In recent days Syria has witnessed a wild and surprising rise in the price of the dollar compared to the Syrian pound on the black market, causing panic among Syrians and an unprecedented rise in the price of food, supplies and transport.
The head of the board for the Syrian Commission on Financial Markets and Securities, Abed Fadliyeh, said: “There are non-objective political causes outside the will, powers and capacities of Syrian official and government agencies, including the Central Bank.”

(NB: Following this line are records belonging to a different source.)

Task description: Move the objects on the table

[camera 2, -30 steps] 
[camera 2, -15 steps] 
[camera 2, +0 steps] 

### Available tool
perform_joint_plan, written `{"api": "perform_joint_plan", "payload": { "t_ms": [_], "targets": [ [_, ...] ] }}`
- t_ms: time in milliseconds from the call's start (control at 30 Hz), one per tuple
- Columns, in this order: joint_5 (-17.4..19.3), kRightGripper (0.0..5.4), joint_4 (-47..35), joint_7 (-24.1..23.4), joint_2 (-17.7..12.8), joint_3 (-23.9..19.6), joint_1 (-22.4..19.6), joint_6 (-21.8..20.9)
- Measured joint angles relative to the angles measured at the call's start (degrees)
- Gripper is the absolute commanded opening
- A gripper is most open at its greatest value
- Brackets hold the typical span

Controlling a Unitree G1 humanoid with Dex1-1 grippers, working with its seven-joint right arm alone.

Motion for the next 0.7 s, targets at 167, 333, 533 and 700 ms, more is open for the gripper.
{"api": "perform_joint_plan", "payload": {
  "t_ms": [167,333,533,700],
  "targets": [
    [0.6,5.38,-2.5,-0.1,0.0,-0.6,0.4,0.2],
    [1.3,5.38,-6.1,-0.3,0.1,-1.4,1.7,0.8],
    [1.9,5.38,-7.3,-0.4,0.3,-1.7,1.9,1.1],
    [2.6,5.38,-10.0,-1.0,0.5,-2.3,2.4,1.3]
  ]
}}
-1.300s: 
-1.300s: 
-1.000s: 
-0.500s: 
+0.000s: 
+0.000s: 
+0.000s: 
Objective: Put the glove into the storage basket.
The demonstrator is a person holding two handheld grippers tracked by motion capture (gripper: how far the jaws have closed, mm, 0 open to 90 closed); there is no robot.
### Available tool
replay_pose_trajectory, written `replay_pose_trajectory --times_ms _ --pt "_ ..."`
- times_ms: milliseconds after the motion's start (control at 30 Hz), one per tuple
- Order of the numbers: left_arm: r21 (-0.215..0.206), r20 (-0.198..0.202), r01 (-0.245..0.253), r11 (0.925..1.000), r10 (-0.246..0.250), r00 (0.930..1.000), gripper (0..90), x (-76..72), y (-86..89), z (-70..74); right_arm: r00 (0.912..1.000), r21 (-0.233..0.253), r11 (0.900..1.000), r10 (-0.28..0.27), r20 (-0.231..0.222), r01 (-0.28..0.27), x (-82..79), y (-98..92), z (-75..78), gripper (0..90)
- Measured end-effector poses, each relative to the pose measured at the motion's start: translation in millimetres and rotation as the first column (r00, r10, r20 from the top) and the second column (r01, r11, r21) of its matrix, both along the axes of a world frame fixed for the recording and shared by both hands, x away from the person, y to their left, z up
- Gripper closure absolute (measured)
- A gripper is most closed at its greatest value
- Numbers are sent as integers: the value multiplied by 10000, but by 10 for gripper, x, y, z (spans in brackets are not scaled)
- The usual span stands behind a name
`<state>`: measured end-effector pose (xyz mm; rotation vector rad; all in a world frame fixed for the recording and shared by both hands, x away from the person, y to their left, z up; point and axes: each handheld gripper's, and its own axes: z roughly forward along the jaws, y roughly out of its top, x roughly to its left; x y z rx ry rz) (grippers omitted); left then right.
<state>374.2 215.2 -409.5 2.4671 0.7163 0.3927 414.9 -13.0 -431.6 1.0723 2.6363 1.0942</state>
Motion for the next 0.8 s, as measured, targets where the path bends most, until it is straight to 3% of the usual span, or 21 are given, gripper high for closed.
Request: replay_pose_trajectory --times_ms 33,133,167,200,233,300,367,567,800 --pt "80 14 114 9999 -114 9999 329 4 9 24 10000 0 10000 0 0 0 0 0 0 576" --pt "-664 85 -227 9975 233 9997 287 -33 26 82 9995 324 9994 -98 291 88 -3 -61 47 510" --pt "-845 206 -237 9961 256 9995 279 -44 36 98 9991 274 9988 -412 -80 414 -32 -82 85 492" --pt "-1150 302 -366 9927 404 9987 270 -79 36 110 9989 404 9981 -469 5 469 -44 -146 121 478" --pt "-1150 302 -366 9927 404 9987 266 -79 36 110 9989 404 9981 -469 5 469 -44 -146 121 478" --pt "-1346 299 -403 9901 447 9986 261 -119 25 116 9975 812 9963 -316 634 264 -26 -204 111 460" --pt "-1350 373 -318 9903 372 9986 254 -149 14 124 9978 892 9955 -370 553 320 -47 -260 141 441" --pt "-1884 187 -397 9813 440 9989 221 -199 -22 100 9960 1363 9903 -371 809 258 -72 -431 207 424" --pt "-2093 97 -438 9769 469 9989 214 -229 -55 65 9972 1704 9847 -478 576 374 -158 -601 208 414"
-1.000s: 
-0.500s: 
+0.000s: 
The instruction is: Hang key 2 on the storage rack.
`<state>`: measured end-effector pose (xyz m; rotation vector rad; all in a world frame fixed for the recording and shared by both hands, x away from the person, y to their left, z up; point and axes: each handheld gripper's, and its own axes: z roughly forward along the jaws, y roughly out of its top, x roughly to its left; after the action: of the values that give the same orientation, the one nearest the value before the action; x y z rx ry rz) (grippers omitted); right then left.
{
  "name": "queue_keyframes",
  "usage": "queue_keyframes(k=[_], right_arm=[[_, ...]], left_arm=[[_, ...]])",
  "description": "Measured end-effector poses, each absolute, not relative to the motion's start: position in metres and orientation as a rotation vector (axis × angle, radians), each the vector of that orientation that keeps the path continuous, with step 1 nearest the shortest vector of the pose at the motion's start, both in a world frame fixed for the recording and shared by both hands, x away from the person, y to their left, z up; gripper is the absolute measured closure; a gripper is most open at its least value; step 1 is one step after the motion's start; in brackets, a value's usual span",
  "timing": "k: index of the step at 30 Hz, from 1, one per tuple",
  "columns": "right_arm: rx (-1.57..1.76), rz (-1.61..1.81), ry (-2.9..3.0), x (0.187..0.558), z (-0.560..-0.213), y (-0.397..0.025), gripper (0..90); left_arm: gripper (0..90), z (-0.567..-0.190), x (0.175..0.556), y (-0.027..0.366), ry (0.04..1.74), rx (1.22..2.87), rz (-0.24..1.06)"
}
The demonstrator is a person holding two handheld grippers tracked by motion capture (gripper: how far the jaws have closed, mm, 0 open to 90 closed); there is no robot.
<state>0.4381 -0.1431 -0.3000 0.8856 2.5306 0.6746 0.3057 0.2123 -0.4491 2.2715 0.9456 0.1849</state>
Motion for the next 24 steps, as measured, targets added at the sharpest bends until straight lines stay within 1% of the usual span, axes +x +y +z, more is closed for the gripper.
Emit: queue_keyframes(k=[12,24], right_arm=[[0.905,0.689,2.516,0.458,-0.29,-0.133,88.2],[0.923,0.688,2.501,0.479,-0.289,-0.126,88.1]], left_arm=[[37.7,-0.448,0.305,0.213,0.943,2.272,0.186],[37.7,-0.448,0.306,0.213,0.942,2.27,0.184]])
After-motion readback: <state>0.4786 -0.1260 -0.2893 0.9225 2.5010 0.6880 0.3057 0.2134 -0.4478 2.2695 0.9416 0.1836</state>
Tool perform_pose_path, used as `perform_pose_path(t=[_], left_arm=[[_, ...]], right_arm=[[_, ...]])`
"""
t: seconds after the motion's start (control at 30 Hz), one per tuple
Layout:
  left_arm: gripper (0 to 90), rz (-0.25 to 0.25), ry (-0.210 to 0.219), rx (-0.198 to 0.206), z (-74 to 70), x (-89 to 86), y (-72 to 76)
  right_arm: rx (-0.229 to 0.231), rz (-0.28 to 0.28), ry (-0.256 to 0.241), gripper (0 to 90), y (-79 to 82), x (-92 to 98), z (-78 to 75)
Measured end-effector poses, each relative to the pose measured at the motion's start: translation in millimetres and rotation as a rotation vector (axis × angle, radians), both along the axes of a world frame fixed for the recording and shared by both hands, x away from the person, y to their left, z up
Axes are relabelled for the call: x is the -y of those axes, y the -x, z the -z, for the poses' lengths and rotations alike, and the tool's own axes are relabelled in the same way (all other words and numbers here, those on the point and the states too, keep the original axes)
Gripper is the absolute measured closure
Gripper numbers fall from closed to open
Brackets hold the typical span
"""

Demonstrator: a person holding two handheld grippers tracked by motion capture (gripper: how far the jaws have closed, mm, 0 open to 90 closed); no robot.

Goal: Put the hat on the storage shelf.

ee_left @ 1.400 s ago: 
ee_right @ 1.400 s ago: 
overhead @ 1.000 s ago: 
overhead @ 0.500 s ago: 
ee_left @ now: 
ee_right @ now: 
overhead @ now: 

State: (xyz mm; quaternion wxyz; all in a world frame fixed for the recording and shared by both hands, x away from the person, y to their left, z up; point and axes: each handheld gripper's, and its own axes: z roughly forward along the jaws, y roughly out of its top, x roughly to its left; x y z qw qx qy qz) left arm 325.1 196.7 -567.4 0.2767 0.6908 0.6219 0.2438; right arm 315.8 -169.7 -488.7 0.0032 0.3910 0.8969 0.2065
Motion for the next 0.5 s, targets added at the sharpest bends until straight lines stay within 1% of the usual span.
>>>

He added: “All of this is expected and well-known in wartime conditions in any country in the world, and we in Syria are no exception. The exception is the oppressive unilateral siege and the sanctions which have escalated for more than six months against Syria under America’s so-called ‘Ceasar Act,’ which includes imposing an unprecedentedly harmful siege and sanctions, which have focused on restricting the movement of foreign currency and on the energy sector.”
Fadliyeh continued that: “What’s striking in these sanctions, is that the strength of their application and effectiveness is different in a negative way from any other Western or American sanctions on two levels. First, the goal of restricting the Syrian energy sector is not theoretical, but realistic and real, given the presence of American soldiers at the most important Syrian oil wells. The second difference from the theoretical threats of sanctions in the past is that the restrictions on the supply and movement of foreign exchange is no longer limited to Syria, but also includes its neighbors in Lebanon and Iraq.”
With regards to the direct impact of Lebanon’s events, especially on Syria’s economic situation, Fadliyeh emphasized that the Syrian business sector had been carrying out import and export activities aimed at overcoming the blockade and sanctions, operating through Lebanese territory and banks, and through Lebanese citizens, companies known as intermediary companies, that were established for this purpose. But after the events in Lebanon, all of this has gone the other way, with Lebanese businessmen relying on foreign currencies purchased from the Syrian foreign exchange market and through Syrian intermediary companies that were established for Lebanon’s benefits, which has been disabled by these events.”
This article was translated and edited by The Syrian Observer. The Syrian Observer has not verified the content of this story. Responsibility for the information and views set out in this article lies entirely with the author.